→ WHAT THE TASK REQUIRES
Line by line, retype the whole listing exactly.

→ DATASET CONTENT
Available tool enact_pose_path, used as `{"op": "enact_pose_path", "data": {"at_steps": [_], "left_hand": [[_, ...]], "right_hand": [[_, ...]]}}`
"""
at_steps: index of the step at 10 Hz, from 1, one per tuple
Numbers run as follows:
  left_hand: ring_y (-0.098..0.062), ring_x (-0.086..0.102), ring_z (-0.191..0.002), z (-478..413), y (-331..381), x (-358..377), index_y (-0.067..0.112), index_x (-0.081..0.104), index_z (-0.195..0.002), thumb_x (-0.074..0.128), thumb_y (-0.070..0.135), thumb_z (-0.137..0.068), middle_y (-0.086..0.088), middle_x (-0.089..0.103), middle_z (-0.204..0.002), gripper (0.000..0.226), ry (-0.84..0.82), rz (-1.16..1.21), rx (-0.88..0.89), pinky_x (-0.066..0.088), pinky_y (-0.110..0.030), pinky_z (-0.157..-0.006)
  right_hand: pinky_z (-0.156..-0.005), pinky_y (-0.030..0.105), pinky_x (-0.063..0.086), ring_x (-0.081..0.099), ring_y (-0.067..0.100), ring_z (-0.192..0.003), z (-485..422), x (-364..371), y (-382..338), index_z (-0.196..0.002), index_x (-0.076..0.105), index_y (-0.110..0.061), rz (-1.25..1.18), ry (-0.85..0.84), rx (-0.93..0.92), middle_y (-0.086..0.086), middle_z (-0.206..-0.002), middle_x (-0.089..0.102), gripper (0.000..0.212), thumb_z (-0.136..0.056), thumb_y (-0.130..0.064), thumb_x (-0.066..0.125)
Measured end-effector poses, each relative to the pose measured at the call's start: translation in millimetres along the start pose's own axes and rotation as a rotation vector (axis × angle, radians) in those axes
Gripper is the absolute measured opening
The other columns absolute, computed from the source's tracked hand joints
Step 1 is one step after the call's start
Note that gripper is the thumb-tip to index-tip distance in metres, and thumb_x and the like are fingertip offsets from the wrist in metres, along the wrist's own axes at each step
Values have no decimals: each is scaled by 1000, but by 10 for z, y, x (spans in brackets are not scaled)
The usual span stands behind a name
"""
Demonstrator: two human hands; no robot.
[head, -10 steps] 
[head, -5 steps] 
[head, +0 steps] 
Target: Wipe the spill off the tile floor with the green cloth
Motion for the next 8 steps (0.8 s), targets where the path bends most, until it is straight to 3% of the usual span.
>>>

→ REPLY TO THE EXERCISE
Available tool enact_pose_path, used as `{"op": "enact_pose_path", "data": {"at_steps": [_], "left_hand": [[_, ...]], "right_hand": [[_, ...]]}}`
"""
at_steps: index of the step at 10 Hz, from 1, one per tuple
Numbers run as follows:
  left_hand: ring_y (-0.098..0.062), ring_x (-0.086..0.102), ring_z (-0.191..0.002), z (-478..413), y (-331..381), x (-358..377), index_y (-0.067..0.112), index_x (-0.081..0.104), index_z (-0.195..0.002), thumb_x (-0.074..0.128), thumb_y (-0.070..0.135), thumb_z (-0.137..0.068), middle_y (-0.086..0.088), middle_x (-0.089..0.103), middle_z (-0.204..0.002), gripper (0.000..0.226), ry (-0.84..0.82), rz (-1.16..1.21), rx (-0.88..0.89), pinky_x (-0.066..0.088), pinky_y (-0.110..0.030), pinky_z (-0.157..-0.006)
  right_hand: pinky_z (-0.156..-0.005), pinky_y (-0.030..0.105), pinky_x (-0.063..0.086), ring_x (-0.081..0.099), ring_y (-0.067..0.100), ring_z (-0.192..0.003), z (-485..422), x (-364..371), y (-382..338), index_z (-0.196..0.002), index_x (-0.076..0.105), index_y (-0.110..0.061), rz (-1.25..1.18), ry (-0.85..0.84), rx (-0.93..0.92), middle_y (-0.086..0.086), middle_z (-0.206..-0.002), middle_x (-0.089..0.102), gripper (0.000..0.212), thumb_z (-0.136..0.056), thumb_y (-0.130..0.064), thumb_x (-0.066..0.125)
Measured end-effector poses, each relative to the pose measured at the call's start: translation in millimetres along the start pose's own axes and rotation as a rotation vector (axis × angle, radians) in those axes
Gripper is the absolute measured opening
The other columns absolute, computed from the source's tracked hand joints
Step 1 is one step after the call's start
Note that gripper is the thumb-tip to index-tip distance in metres, and thumb_x and the like are fingertip offsets from the wrist in metres, along the wrist's own axes at each step
Values have no decimals: each is scaled by 1000, but by 10 for z, y, x (spans in brackets are not scaled)
The usual span stands behind a name
"""
Demonstrator: two human hands; no robot.
[head, -10 steps] 
[head, -5 steps] 
[head, +0 steps] 
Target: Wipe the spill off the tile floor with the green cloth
Motion for the next 8 steps (0.8 s), targets where the path bends most, until it is straight to 3% of the usual span.
>>>

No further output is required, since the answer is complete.